Evidence of meeting #34 for Aboriginal Affairs and Northern Development in the 41st Parliament, 1st Session. (The original version is on Parliament’s site, as are the minutes.) The winning word was land.

A recording is available from Parliament.

On the agenda

MPs speaking

Also speaking

4:30 p.m.

Manager, Support Services, First Nations Lands Management Resource Centre

Julie Pellerin

Do you mean specific to Mississauga?

4:30 p.m.

Conservative

Rob Clarke Desnethé—Missinippi—Churchill River, SK

Yes, please.

4:30 p.m.

Manager, Support Services, First Nations Lands Management Resource Centre

Julie Pellerin

I think one of the first things was that they really didn't have any lands to manage, so in order to properly sell the MRP to the membership, it really needs them to have a vested interest in what the outcome is. Aside from that, it simply takes the time it takes to draft it and make sure that it reflects the community needs and wants. Basically, that's pretty much it.

4:30 p.m.

Conservative

Rob Clarke Desnethé—Missinippi—Churchill River, SK

What about the environmental management agreement and the challenges facing the first nations community?

4:30 p.m.

Director of Operations, Mississauga First Nation

James Cada

I think we're into step two, now that there's no environmental management agreement required. However, we are in the stage where we do have an environmental management plan, which I reviewed on the plane today. Its main focus is the community engagement strategy, but it also addresses all the environmental issues that we've had out of step one.
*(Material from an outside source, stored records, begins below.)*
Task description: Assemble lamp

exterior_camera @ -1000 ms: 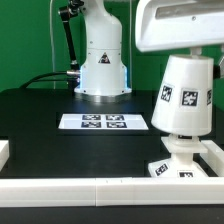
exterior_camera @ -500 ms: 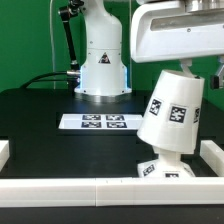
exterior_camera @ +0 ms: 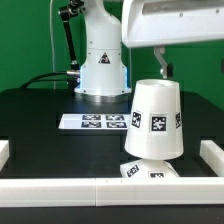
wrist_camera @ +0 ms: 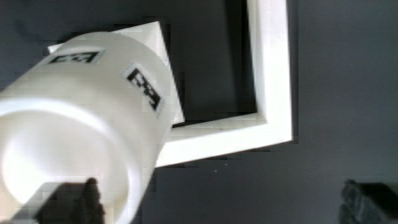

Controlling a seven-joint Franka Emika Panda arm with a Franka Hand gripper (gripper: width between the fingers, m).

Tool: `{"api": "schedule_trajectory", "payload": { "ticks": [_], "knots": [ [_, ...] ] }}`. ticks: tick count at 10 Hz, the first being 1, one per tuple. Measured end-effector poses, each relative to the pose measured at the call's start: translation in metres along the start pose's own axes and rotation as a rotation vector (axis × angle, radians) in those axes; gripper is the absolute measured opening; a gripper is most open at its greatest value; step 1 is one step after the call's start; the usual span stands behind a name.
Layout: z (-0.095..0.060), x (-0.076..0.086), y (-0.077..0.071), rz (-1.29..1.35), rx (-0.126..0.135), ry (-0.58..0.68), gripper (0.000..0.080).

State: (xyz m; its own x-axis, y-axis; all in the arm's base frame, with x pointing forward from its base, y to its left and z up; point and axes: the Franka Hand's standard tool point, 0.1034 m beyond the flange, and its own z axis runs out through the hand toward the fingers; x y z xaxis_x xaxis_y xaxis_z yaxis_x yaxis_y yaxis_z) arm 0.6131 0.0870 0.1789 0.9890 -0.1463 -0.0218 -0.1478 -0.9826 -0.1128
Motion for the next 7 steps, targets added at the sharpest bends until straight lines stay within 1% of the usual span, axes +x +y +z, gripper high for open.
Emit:
{"api": "schedule_trajectory", "payload": {
  "ticks": [1, 2, 3, 4, 5, 6, 7],
  "knots": [
    [-0.012, 0.001, -0.007, 0.015, -0.019, -0.019, 0.0696],
    [-0.019, 0.002, -0.016, 0.018, -0.037, -0.021, 0.0696],
    [-0.018, -0.001, -0.027, 0.038, -0.064, -0.016, 0.0699],
    [-0.013, -0.008, -0.042, 0.039, -0.104, 0.002, 0.0699],
    [-0.006, -0.013, -0.051, 0.016, -0.108, 0.007, 0.0699],
    [-0.008, -0.010, -0.045, 0.017, -0.105, 0.009, 0.0699],
    [-0.008, -0.009, -0.043, 0.021, -0.106, 0.009, 0.0699]
  ]
}}
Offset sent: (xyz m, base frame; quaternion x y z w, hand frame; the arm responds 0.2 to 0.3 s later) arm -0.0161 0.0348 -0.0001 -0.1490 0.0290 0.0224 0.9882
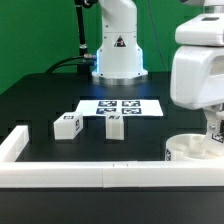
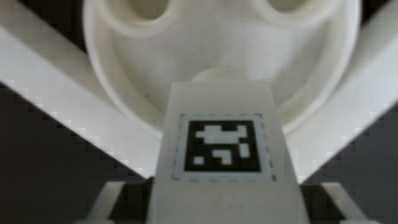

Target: Assemble stool

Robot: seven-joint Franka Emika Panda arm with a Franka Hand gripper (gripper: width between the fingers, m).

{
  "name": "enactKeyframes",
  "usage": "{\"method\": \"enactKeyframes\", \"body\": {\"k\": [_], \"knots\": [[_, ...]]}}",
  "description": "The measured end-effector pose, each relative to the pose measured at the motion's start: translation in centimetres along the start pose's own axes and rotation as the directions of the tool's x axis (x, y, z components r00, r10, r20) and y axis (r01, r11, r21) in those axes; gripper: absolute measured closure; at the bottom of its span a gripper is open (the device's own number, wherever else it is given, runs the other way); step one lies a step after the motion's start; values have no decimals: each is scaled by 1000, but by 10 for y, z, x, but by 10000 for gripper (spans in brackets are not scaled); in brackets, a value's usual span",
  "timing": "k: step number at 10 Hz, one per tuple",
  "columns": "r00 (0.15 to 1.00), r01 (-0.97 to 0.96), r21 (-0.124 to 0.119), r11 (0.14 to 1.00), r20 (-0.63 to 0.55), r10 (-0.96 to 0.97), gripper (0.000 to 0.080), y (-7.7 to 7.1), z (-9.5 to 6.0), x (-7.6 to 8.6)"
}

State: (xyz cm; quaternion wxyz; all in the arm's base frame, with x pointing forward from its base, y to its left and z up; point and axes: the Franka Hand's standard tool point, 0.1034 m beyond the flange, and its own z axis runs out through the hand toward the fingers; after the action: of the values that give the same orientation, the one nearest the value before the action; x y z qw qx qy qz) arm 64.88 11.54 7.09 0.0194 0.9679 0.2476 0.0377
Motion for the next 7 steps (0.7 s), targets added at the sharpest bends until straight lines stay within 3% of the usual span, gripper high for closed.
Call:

I think we're moving forward, and as I said, I'm hoping by the end of this calendar year we will at least have our waste management law in place.

Again, because Mississauga didn't have a lot of environmental issues—most of them are home-grown, like septic systems and dealing with things like that. Of course, I'm sure you're aware that we're sitting right beside Cameco, so we have to deal with those issues, which will probably far exceed what we anticipated in the amount of work, technical expertise, and legal advice that we're going to require. Those are some of the long-standing issues in regard to environmental management.

4:30 p.m.

Conservative

The Chair Chris Warkentin

Thank you very much, Mr. Cada.

We'll turn to Mr. Bevington for five minutes.

May 3rd, 2012 / 4:30 p.m.

NDP

Dennis Bevington Western Arctic, NT

Thank you, Mr. Chair.

Thank you, Mr. Cada and Mr. Sayers.

I noted there was some concern about support within the structure. You mentioned that. In February 2011 you conducted an online survey. Was that to understand better the residents' point of view on certain things?

4:30 p.m.

Director of Operations, Mississauga First Nation

James Cada

No. That was our land-use plan, wasn't it? Was that in the report? Can you clarify that for me?

4:30 p.m.

NDP

Dennis Bevington Western Arctic, NT

Yes, it conducted a land use and resources management plan survey.

4:30 p.m.

Director of Operations, Mississauga First Nation

James Cada

Yes, we did. I think there was a total of 135 questions. The reason behind that survey...we wanted to develop the land-use plan. I don't know if we mentioned that, but we do have a draft land-use plan that we basically had in place prior to even having the land code. So we were doing that prudent planning, and we do have to revisit that and maybe make a few alterations. There's not a lot required.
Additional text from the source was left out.